EL EMBLEMA
Olga Pérez Zumel
La bruma envolvía las calles sin dejar ver el suelo. Las fachadas de las casas quedaban ocultas por un velo húmedo incitando al misterio. Apenas las luces de gas podían abrirse paso e iluminar como luciérnagas dispersas. El mundo se había retirado en la noche. Todo lo encerrado escapaba de su prisión, hambriento, insaciable, porque ésta era su hora.
Sin saber cómo, aquella atmósfera nocturna y extraña le había envuelto transformando el bullicio de los comercios y los coches de caballos en el silencio mortuorio de las criptas. Como si hubiese sido raptado y devuelto horas después, encontró las calles abismadas de oscuridad. Sus pasos le acompañaban, único sonido punzando el espacio.
Había comenzado su paseo ensombrecido por la tristeza de una estéril vida, sometido al laberinto interior que desconsuela por desconfianza, abatimiento y apatía. Sin rumbo caminó minuto a minuto, ¿cuántas horas ya?, deseando hallar el fin fuese cual fuese éste. Perdido en tan loco deseo había olvidado todo lo que existía fuera de sí, vagando hasta despertar a la conciencia en aquel oscuro momento. Fue llamado por un eco, especie de pulsación que ritmaba un aliento. Atraído por él, a la vez temeroso, sobrecogido, se sintió acercarse. Un poco más, un poco más, y sus ojos sospecharon descubrir lo que sus oídos anunciaban. El aliento continuaba su ir y venir desde un ser escondido, apostado entre la bruma. Se olvidó, ignorándose por primera vez desde su desdicha; salió del laberinto llamado por algo más poderoso que aquellas internas torturas.
Apenas veía, extendió su mano temblorosa hasta tocar ansioso las paredes, húmedos lazarillos que le guiaban hacia lo desconocido.
Más cerca el eco era un resuello, como el mar poderoso devastando acantilados. Se detuvo bruscamente temiendo ser engullido por aquel resoplar.
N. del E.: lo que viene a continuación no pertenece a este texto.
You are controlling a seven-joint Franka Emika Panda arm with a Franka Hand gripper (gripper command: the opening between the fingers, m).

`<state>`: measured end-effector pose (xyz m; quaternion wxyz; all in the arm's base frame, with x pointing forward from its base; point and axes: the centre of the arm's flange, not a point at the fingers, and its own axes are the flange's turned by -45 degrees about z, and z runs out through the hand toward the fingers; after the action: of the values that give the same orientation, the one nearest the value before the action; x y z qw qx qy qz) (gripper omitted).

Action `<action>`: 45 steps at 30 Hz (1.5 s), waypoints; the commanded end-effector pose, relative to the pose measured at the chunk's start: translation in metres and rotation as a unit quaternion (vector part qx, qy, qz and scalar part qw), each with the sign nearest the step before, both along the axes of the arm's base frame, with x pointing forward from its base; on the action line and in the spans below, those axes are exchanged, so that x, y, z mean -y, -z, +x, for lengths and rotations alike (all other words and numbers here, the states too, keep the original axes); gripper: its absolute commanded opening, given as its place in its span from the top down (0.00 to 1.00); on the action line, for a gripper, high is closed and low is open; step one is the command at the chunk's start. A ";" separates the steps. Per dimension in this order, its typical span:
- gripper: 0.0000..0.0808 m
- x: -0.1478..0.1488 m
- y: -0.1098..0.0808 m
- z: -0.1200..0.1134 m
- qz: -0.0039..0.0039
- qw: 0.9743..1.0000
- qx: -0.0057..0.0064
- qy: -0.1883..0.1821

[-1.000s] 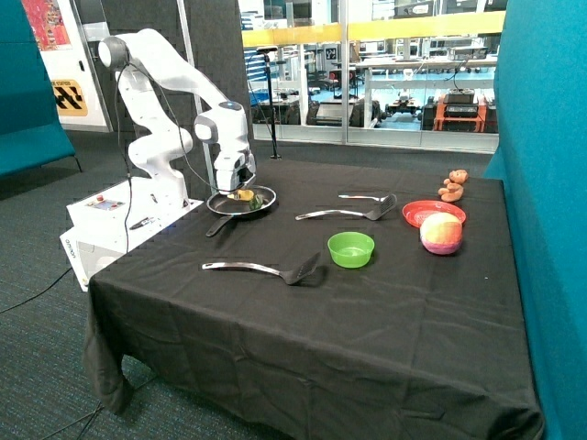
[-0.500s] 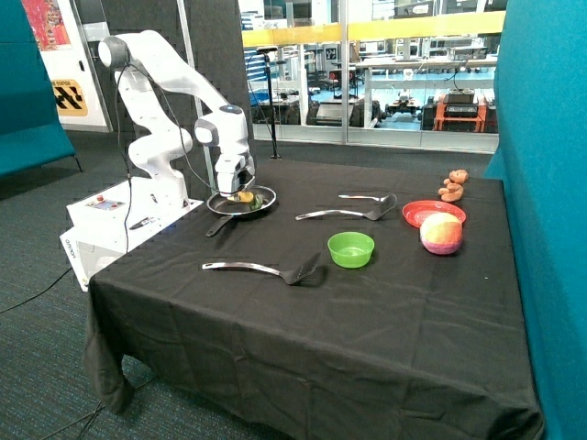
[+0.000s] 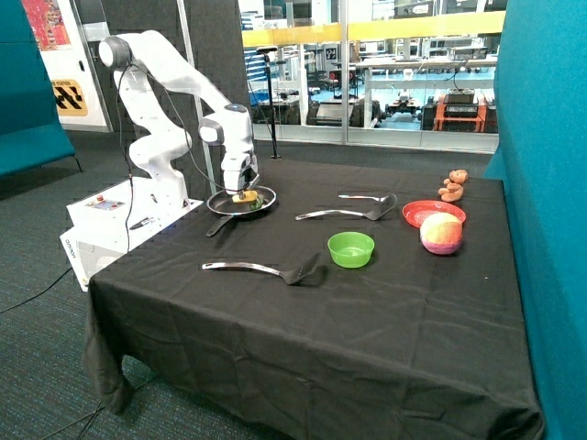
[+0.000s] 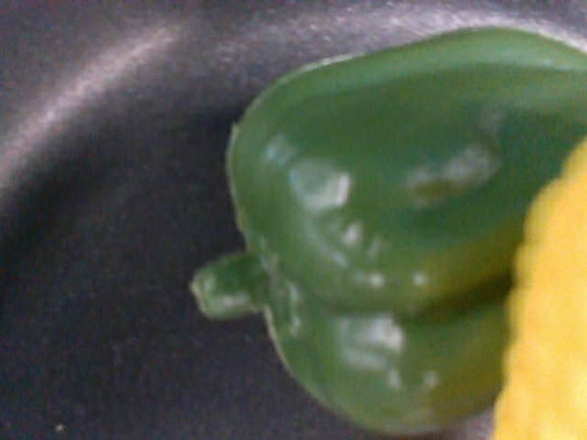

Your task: Cook the vegetables

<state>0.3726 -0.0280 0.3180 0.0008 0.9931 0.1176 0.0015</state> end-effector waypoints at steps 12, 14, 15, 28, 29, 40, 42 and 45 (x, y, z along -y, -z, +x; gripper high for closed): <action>0.00 -0.007 -0.005 0.001 0.001 1.000 -0.002 -0.013; 0.00 -0.005 -0.012 0.003 0.001 1.000 -0.002 -0.012; 0.00 -0.004 -0.016 0.004 0.001 1.000 -0.002 -0.014; 0.10 0.002 -0.034 0.005 0.001 1.000 -0.002 -0.018; 0.11 0.002 -0.035 0.005 0.001 1.000 -0.002 -0.019; 0.27 -0.002 -0.055 0.005 0.001 0.999 -0.002 -0.039; 0.28 -0.003 -0.058 0.006 0.001 0.999 -0.002 -0.045; 0.30 -0.005 -0.061 0.006 0.001 0.999 -0.002 -0.051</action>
<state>0.3777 -0.0271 0.3653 -0.0003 0.9886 0.1504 0.0008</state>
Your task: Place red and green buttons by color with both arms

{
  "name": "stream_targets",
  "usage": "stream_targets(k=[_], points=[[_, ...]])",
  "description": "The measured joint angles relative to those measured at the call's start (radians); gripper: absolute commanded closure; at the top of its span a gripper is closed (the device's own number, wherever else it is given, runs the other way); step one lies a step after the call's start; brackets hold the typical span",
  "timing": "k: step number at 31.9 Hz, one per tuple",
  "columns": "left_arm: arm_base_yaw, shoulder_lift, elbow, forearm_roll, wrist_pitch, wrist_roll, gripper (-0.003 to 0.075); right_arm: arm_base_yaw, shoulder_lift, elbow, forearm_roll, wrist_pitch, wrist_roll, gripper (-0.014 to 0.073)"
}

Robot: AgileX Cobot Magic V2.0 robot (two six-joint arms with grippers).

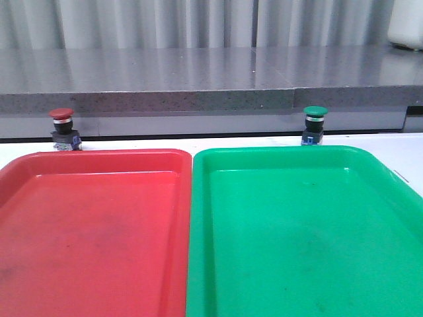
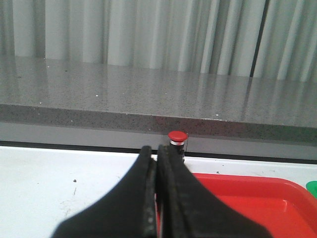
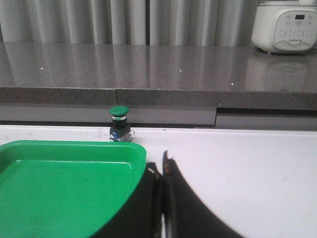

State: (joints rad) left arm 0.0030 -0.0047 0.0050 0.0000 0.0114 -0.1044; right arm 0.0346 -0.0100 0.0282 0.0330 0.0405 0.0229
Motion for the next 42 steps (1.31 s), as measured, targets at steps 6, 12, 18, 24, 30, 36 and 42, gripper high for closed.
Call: stream_targets(k=[6,12,18,24,30,36,42], points=[[0.0,0.0,0.0,0.0,0.0,0.0,0.074,0.0,0.0,0.0,0.0,0.0,0.0,0.0701],[0.0,0.0,0.0,0.0,0.0,0.0,0.074,0.0,0.0,0.0,0.0,0.0,0.0,0.0701],[0.0,0.0,0.0,0.0,0.0,0.0,0.074,0.0,0.0,0.0,0.0,-0.002,0.0,0.0701],[0.0,0.0,0.0,0.0,-0.037,0.0,0.074,0.0,0.0,-0.002,0.0,-0.03,0.0,0.0701],[0.0,0.0,-0.12,0.0,0.002,0.0,0.074,0.0,0.0,-0.17,0.0,0.083,0.0,0.0701],[0.0,0.038,-0.416,0.0,0.17,0.0,0.074,0.0,0.075,-0.423,0.0,0.243,-0.028,0.0701],[0.0,0.211,-0.628,0.0,0.382,0.0,0.074,0.0,0.279,-0.599,0.0,0.365,-0.033,0.0701]])
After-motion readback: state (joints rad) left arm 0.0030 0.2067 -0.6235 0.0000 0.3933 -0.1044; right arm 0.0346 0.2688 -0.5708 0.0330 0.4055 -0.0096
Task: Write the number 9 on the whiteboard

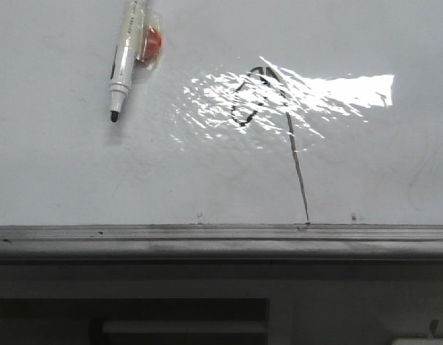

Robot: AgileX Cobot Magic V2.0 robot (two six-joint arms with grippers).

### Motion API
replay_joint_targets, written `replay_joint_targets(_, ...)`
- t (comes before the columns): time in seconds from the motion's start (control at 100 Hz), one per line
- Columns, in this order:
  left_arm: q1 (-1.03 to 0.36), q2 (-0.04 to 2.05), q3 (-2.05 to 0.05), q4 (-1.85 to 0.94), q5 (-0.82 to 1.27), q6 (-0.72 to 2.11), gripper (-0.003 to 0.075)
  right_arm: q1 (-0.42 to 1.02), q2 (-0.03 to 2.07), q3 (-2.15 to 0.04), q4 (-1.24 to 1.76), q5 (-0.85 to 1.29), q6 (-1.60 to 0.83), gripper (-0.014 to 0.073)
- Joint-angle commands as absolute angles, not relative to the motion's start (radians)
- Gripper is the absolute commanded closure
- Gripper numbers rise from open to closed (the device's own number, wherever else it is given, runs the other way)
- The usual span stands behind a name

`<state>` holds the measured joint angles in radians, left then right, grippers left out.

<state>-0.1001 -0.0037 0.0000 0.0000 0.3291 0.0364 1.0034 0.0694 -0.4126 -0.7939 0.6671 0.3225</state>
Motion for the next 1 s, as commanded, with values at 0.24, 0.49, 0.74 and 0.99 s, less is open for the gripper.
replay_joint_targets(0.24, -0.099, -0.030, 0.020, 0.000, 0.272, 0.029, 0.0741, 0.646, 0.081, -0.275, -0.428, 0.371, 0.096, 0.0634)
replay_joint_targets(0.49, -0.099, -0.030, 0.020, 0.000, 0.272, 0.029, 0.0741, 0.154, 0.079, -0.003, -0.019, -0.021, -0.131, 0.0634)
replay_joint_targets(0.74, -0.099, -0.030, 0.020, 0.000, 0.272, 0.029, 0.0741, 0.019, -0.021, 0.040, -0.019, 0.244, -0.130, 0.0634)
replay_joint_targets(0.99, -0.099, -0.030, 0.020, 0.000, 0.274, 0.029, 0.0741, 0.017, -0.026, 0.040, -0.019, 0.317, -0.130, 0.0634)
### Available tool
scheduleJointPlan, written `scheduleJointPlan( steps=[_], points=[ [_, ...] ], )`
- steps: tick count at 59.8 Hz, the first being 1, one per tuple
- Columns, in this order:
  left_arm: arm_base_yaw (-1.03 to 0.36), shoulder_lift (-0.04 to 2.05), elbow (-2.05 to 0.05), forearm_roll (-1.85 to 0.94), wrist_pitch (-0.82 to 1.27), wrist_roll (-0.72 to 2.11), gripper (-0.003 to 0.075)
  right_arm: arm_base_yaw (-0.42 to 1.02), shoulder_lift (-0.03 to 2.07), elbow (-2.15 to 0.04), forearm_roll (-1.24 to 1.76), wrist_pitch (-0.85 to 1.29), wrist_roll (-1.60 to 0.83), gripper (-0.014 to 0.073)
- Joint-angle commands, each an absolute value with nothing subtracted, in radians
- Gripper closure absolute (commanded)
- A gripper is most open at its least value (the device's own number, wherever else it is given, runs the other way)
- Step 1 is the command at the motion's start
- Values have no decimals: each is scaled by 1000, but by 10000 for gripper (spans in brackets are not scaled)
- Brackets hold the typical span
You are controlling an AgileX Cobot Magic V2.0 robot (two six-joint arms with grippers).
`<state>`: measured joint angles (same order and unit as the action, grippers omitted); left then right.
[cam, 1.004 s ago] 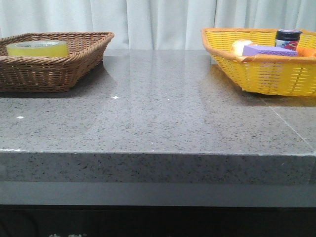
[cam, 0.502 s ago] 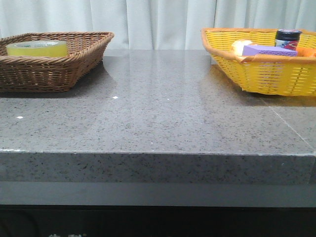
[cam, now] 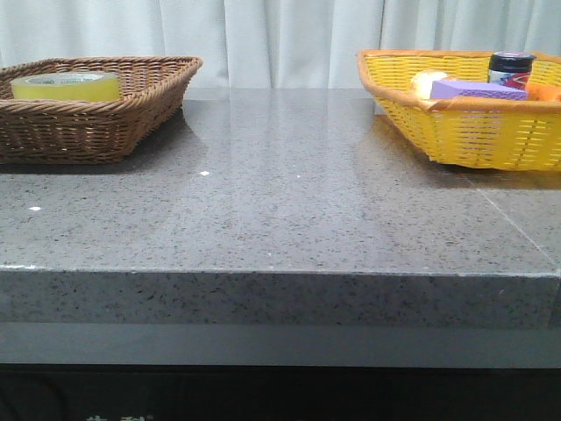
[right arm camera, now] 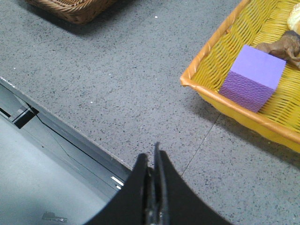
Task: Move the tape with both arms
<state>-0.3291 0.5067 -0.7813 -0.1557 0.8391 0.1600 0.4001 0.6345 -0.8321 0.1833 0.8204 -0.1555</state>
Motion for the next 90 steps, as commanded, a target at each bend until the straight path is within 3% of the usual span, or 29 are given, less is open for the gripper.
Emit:
scheduleJointPlan(
  steps=[1,7,31,69,90],
  points=[
    [-337,512,-806,-177,757,155,741,394,632,-856,196,760,-157,661],
    [-331,474,-777,-178,720,155,741,394,632,-856,196,761,-157,661],
    [-72,187,-426,-210,421,157,741,394,632,-856,196,760,-157,661],
    [-70,-26,15,-102,-45,0,741,394,632,-856,196,760,-157,661],
    [-68,-26,12,-38,-31,0,741,394,634,-856,196,761,-157,661]
  ],
)
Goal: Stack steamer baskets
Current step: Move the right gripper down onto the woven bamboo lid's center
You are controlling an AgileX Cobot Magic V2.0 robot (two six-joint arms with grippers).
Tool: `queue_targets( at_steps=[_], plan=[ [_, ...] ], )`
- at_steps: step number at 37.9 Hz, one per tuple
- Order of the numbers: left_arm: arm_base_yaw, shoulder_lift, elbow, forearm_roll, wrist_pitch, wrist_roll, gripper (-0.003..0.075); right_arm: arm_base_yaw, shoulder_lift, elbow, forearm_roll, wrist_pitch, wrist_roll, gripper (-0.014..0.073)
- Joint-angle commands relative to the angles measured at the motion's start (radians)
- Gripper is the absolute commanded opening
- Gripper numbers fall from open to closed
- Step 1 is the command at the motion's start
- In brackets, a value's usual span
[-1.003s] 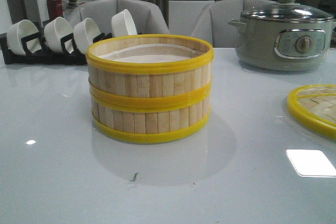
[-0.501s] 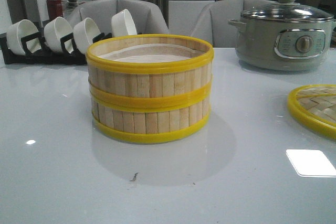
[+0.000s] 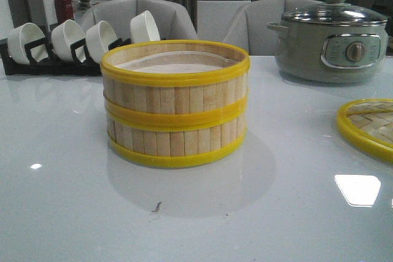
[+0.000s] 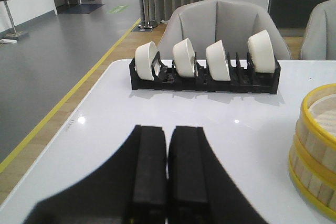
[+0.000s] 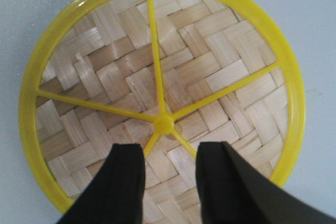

Parecía estar allí, delante de él, a pocos pasos por encima de su cabeza. Una luz mortecina brilló salida de la nada. Las tinieblas se abrieron ante sus ojos desvelando la visión más inesperada y sobrecogedora de su vida. Majestuoso y terrible, enroscado en la maldad, con ojos centelleantes, abrió las fauces emitiendo un resplandor rojizo envuelto en el rugir de siete mares procelosos.
El dragón más bello y terrible se apostaba en la esquina, a la altura del primer piso de la “Compañía Oriental de Sombrillas y Abanicos”. Escamas relucientes, verdosas y azuladas, se movían sinuosas en un mortal compás. Sensuales anillos, endiablados contoneos, estremecieron su alma; se sintió tan atraído, tan llamado al deseo de aquella bestia inmunda que aterrorizado tuvo asco de sí mismo por tan contradictorio y terrible sentimiento. Abría y cerraba las mandíbulas emitiendo un vapor que tamizaba la luz del fuego. Se erguía orgulloso mostrándole su majestad.
Abrumado cayó de rodillas ante tal esplendor. Las lágrimas le brotaban de terror y admiración cuando de la fosa más profunda, donde habita la muerte, una voz le nombró:
—Tú.
Con ella se llenaron los mundos, hasta los no creados. Fue llamado por un dios, por el mismo diablo.
—Tú. Me has despertado—. Volvió a rugir el ser penetrándole con su mirada de fuego.
Apretó los párpados para sujetar los ojos en sus cuencas y la mandíbula para no morderse la lengua. Allí arrodillado temblaba como una hoja sabedora de su pequeñez, de su fragilidad, del final tan anhelado momentos atrás y ahora tan temido. Hasta aquí había olvidado la vida tan a menudo que se extrañó de amarla profundamente en estos instantes próximos al definitivo adiós.
Las fauces de la bestia se desencajaron soltando esa cálida luz rojiza que se abría paso entre los vapores marcándole un camino. Observó acercarse al inmundo de un modo ajeno porque el pavor llegó a su límite paralizándole el corazón. No latió más. El silencio reinó dentro y fuera de sí. Sus ojos permanecieron abiertos, extremadamente, sin poderse desasir de su visión mientras era engullido por un cálido y húmedo aliento enrojecido.
Un contoneo de anillos y entrechocar de escamas metálicas devolvió al dragón su majestuosa y estática postura de emblema en la esquina de la “Compañía Oriental de Sombrillas y Abanicos”, magnífica estatuilla de piedra coloreada que adosada a un edificio sujetaba embaucadora un abanico con su cola y un farol de roja luz entre sus garras.
En un instante la calle quedó a oscuras y una pesada calma se tragó la noche y su bruma.